Sentir al alma despojarse, llorar, reír, acomodarse a ella y acurrucarse en el sueño de los hijos. Arropar su indefensión, su ingenuidad y amarlos, amarlos a solas, en el recuerdo de sus boquitas siempre infantiles, en el parecido con alguna debilidad o en la semejanza de un rastro de fuerza, aunque sean ya hombres o mujeres.
Todo calla. El mundo es nuestro. Sin la intromisión de la verdad ajena, del juicio sin valor.
Soledades que bailan en recuerdos a nuestro alrededor, sólo porque son invocados, invitados a la orgía nocturna de imágenes somnolientas. Observar la larga fila de sombras en el techo de la casa que nos cobija y dejarnos llevar por el mundo de las ideas. Recordar …

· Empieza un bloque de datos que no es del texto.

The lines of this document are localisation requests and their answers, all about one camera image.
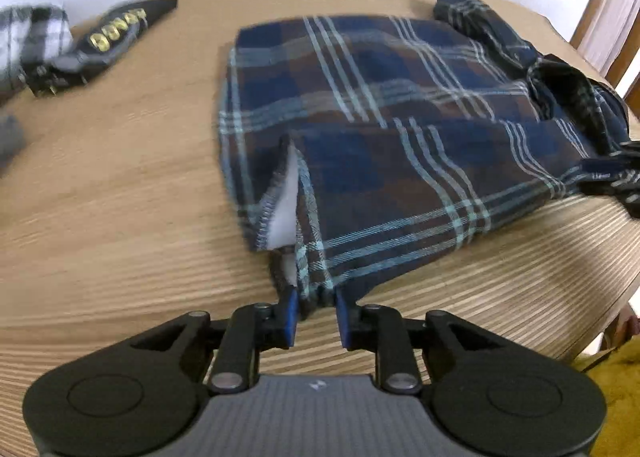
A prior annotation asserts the navy brown plaid shirt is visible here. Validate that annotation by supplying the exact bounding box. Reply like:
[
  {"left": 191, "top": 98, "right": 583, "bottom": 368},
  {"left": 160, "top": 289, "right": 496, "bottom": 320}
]
[{"left": 218, "top": 0, "right": 630, "bottom": 315}]

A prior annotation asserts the yellow fleece sleeve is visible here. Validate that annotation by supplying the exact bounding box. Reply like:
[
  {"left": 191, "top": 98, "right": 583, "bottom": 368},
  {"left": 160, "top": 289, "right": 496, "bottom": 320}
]
[{"left": 573, "top": 336, "right": 640, "bottom": 457}]

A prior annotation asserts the grey knit garment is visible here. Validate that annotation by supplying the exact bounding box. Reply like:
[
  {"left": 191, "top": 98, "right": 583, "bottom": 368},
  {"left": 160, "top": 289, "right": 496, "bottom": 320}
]
[{"left": 0, "top": 114, "right": 26, "bottom": 173}]

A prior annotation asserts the black SPACE print garment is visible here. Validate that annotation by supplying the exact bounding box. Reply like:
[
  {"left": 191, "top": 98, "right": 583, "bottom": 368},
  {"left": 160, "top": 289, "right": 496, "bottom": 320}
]
[{"left": 24, "top": 0, "right": 178, "bottom": 96}]

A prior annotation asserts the black white plaid garment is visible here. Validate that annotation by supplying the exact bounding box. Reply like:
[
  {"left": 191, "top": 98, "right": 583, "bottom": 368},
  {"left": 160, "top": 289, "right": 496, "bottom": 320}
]
[{"left": 1, "top": 4, "right": 73, "bottom": 100}]

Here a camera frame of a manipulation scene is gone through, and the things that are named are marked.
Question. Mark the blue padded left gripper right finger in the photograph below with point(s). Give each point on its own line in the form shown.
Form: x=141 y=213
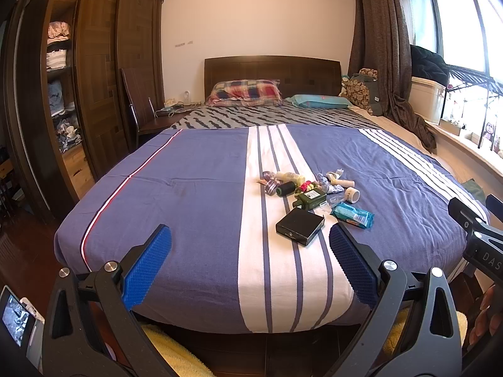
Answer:
x=358 y=264

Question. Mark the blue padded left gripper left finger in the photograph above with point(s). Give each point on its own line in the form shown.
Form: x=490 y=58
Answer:
x=142 y=264

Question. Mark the white tape roll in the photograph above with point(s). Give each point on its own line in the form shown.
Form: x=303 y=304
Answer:
x=352 y=195

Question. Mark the green lotion bottle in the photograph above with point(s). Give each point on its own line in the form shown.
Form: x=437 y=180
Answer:
x=309 y=200

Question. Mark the person's right hand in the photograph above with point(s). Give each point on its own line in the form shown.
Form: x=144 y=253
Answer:
x=484 y=323

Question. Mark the teal wipes packet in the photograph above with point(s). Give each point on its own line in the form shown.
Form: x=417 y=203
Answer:
x=353 y=215

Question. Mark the black flat box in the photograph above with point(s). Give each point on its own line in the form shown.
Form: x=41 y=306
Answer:
x=300 y=226

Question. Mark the yellow fluffy blanket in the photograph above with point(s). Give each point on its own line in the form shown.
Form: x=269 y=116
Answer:
x=178 y=357

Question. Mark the black thread spool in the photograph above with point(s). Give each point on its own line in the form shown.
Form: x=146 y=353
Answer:
x=286 y=189

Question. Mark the small phone screen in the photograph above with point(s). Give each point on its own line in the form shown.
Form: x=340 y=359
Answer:
x=16 y=318

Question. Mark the purple wrapped candy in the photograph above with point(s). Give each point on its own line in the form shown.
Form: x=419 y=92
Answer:
x=271 y=182

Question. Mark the white storage box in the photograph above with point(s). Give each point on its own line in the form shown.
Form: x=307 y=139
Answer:
x=426 y=98

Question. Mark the black metal rack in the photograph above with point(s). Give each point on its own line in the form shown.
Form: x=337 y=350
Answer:
x=473 y=103

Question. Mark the teal pillow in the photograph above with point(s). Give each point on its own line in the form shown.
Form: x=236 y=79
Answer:
x=319 y=102

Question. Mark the floral patterned bag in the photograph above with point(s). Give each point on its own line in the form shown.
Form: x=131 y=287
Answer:
x=362 y=90

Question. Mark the black clothing pile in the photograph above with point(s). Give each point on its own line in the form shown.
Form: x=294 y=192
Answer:
x=429 y=65

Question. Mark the dark wooden chair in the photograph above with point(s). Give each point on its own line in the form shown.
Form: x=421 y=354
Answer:
x=146 y=121

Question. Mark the dark wooden headboard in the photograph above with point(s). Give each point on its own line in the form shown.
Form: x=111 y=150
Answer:
x=296 y=75

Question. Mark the plaid red blue pillow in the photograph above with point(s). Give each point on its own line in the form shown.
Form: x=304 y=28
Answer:
x=245 y=93

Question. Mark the brown curtain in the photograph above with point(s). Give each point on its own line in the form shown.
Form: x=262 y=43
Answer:
x=381 y=42

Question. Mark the dark wooden wardrobe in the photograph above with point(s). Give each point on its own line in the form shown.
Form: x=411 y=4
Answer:
x=64 y=108

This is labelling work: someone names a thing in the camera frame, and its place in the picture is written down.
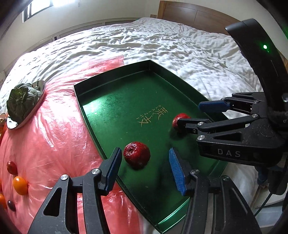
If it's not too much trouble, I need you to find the green leafy vegetable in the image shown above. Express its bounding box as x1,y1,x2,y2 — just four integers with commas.
6,83,42,124

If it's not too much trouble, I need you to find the dark purple grape tomato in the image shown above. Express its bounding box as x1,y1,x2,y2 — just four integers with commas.
7,200,16,212

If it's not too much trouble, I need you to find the white bed quilt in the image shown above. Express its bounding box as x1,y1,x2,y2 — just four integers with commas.
0,17,264,234

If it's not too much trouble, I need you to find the red cherry tomato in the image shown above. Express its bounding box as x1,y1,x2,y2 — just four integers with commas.
6,161,18,176

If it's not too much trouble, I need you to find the window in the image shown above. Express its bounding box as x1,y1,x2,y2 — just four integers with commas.
21,0,77,23

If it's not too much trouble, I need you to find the green rectangular tray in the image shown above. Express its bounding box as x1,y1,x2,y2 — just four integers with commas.
74,60,226,233

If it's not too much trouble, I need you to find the pink plastic sheet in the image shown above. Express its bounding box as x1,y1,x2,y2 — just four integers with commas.
0,55,145,234

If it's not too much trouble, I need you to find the smooth red apple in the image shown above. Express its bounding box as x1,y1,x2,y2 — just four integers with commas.
172,112,192,130

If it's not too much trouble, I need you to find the orange cherry tomato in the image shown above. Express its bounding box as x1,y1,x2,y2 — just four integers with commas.
12,176,28,195

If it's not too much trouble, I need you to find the white black-rimmed plate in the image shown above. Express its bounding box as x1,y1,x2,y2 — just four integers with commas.
6,80,46,130

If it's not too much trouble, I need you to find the small orange mandarin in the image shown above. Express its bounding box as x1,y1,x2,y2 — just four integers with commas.
0,193,7,209

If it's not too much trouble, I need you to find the wooden headboard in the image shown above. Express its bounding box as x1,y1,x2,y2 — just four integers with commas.
157,1,239,35

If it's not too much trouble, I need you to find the wrinkled red apple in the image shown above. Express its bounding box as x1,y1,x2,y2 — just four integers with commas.
123,141,151,169

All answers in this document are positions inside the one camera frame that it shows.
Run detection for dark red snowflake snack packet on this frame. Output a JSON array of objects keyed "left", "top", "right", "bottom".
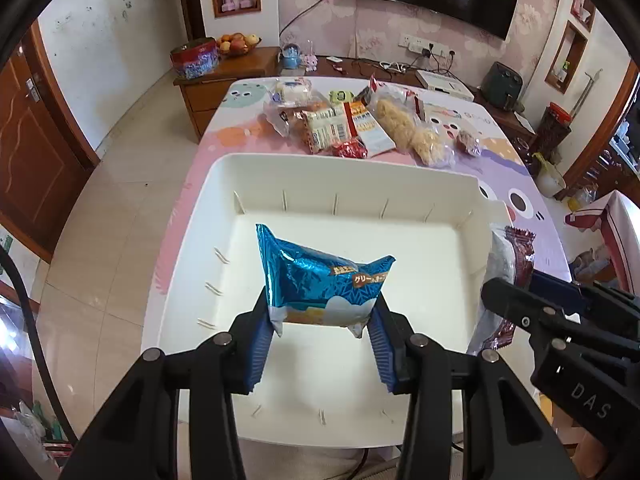
[{"left": 466, "top": 226, "right": 535, "bottom": 356}]

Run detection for blue cream puff packet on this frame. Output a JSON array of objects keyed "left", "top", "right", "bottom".
[{"left": 256, "top": 224, "right": 395, "bottom": 338}]

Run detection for nut brittle clear packet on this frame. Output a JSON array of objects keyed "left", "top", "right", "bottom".
[{"left": 456, "top": 130, "right": 483, "bottom": 157}]

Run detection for small red candy packet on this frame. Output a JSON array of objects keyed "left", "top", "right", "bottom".
[{"left": 332, "top": 138, "right": 368, "bottom": 159}]

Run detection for orange white oat bar packet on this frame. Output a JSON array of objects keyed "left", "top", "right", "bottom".
[{"left": 343, "top": 101, "right": 396, "bottom": 158}]

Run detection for red white striped biscuit packet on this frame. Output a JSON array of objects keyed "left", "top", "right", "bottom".
[{"left": 300, "top": 106, "right": 352, "bottom": 154}]

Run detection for clear bag rice cracker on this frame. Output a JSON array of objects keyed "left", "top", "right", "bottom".
[{"left": 370, "top": 89, "right": 420, "bottom": 153}]

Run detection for red white cake packet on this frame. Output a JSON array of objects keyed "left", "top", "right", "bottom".
[{"left": 354, "top": 76, "right": 418, "bottom": 110}]

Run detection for green small snack packet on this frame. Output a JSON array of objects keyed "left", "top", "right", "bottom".
[{"left": 329, "top": 90, "right": 354, "bottom": 104}]

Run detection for orange bread clear bag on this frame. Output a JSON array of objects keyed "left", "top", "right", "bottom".
[{"left": 264, "top": 96, "right": 330, "bottom": 138}]

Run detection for white plastic jug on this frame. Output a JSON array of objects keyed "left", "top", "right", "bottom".
[{"left": 534, "top": 153, "right": 566, "bottom": 198}]

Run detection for white plastic organizer bin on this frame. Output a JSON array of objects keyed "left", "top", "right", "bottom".
[{"left": 142, "top": 153, "right": 510, "bottom": 448}]

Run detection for red lid wicker bin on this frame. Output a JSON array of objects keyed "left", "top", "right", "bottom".
[{"left": 537, "top": 102, "right": 572, "bottom": 160}]

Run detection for cartoon monster tablecloth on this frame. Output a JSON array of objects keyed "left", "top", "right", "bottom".
[{"left": 29, "top": 76, "right": 572, "bottom": 441}]

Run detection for dark green air fryer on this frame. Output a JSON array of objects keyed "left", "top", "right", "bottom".
[{"left": 480, "top": 62, "right": 523, "bottom": 112}]

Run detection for white set-top box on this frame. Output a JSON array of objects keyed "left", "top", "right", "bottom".
[{"left": 416, "top": 70, "right": 474, "bottom": 102}]

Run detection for wooden tv cabinet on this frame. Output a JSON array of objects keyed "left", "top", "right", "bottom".
[{"left": 172, "top": 46, "right": 539, "bottom": 143}]

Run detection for brown wooden door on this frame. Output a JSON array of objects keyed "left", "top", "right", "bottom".
[{"left": 1, "top": 23, "right": 99, "bottom": 262}]

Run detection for pink toy figurine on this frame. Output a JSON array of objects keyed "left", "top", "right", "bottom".
[{"left": 300, "top": 53, "right": 318, "bottom": 73}]

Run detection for red round tin box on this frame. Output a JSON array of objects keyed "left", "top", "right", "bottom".
[{"left": 170, "top": 37, "right": 219, "bottom": 80}]

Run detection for fruit bowl with apples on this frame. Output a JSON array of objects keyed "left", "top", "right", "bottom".
[{"left": 217, "top": 32, "right": 262, "bottom": 58}]

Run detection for black cables on cabinet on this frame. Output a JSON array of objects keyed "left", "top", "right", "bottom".
[{"left": 349, "top": 56, "right": 436, "bottom": 79}]

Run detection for white wall power strip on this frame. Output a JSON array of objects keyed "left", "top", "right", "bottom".
[{"left": 398, "top": 32, "right": 454, "bottom": 58}]

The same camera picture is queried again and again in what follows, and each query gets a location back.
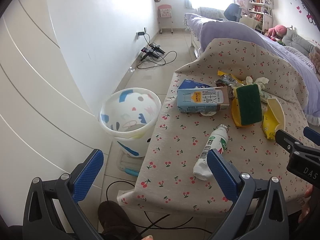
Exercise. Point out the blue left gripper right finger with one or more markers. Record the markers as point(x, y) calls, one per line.
point(258, 208)

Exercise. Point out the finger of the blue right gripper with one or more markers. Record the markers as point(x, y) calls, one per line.
point(312, 135)
point(286, 141)

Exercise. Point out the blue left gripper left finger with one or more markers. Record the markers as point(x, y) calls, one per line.
point(41, 220)

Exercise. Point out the yellow snack wrapper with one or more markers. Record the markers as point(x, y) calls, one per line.
point(273, 118)

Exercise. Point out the green yellow sponge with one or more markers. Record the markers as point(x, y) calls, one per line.
point(246, 105)

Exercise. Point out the white tissue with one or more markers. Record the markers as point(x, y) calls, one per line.
point(261, 82)

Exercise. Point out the blue milk carton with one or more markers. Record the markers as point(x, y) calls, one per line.
point(194, 97)

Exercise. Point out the yellow torn foil wrapper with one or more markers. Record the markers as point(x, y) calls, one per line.
point(225, 79)

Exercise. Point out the white patterned trash bin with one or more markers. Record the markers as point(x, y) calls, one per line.
point(129, 117)

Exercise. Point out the right hand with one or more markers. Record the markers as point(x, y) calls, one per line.
point(306, 207)

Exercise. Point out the brown slipper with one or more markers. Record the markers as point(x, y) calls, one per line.
point(115, 222)

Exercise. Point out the cherry print cloth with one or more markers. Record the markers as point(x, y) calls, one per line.
point(166, 181)

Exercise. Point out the brown fuzzy cushion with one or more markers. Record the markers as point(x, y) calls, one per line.
point(315, 58)

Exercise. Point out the white wardrobe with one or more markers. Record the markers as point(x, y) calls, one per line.
point(46, 126)

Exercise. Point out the clear plastic storage box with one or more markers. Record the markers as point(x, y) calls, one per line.
point(128, 164)

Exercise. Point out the grey pillow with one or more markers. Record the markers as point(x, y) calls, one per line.
point(292, 39)

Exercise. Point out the pink plush toy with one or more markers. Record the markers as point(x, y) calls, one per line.
point(279, 31)

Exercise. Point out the white bookshelf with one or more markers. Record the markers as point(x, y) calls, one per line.
point(261, 11)

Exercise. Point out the purple bed blanket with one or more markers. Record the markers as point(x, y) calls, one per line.
point(206, 29)

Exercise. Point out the blue office chair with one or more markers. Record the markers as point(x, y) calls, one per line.
point(233, 12)

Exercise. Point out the pink small chair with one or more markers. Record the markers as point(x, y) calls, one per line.
point(165, 18)

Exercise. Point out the white bed frame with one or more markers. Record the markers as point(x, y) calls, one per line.
point(195, 44)

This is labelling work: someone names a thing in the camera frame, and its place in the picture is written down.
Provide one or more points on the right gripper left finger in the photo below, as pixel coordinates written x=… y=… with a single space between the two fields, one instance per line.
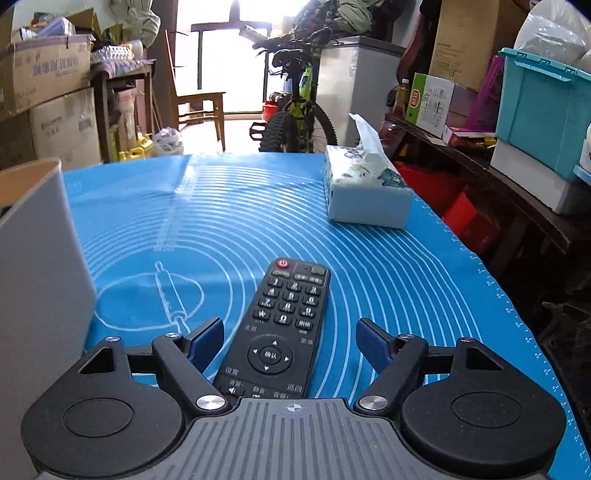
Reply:
x=181 y=362

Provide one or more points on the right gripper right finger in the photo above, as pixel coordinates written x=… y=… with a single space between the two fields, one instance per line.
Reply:
x=397 y=362

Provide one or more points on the black tv remote control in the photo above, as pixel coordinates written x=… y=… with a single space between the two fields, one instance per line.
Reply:
x=273 y=351

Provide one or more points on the beige plastic storage bin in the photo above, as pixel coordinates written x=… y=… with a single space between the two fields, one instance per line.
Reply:
x=47 y=297

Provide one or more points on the blue silicone baking mat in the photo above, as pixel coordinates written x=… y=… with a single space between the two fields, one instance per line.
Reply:
x=173 y=241

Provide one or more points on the white tissue box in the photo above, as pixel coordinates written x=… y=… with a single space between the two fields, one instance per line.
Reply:
x=361 y=184

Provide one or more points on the yellow oil jug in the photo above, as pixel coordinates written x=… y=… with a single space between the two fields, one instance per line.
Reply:
x=143 y=150

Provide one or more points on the white plastic bag on floor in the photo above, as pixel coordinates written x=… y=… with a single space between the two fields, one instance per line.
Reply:
x=167 y=142

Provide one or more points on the wooden chair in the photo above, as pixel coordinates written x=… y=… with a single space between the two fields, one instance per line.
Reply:
x=190 y=109

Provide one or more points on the green black bicycle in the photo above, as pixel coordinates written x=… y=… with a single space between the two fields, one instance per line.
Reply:
x=301 y=126

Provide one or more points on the large taped cardboard box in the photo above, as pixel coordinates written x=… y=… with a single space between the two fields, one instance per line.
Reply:
x=63 y=128

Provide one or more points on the green white product box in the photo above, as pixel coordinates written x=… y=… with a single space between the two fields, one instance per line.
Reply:
x=429 y=103

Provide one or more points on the white freezer cabinet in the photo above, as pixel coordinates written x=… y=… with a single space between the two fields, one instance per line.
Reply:
x=356 y=75

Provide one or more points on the teal plastic storage crate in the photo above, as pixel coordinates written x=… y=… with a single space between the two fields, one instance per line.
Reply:
x=544 y=109

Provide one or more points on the open top cardboard box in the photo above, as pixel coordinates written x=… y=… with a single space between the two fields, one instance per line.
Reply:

Envolvernos al abrigo íntimo de la fantasía, en un hilo finísimo que sólo teje la oscuridad del futuro, travieso y agazapado, inevitable y de groseras dimensiones.
Sostenido compás de espera hacia la desintegración. Pero no hoy, ni ahora.
Me estiro perezosamente en la danza quieta y sensible de algún ruido lejano.
El bostezo precede a la entrega. Me dejo llevar
Dormir, con el permiso de nadie.
Recién mañana volveré a abrir la ventana y compartiré otra bocanada de luz y de espacio, en el cotidiano y soleado deambular.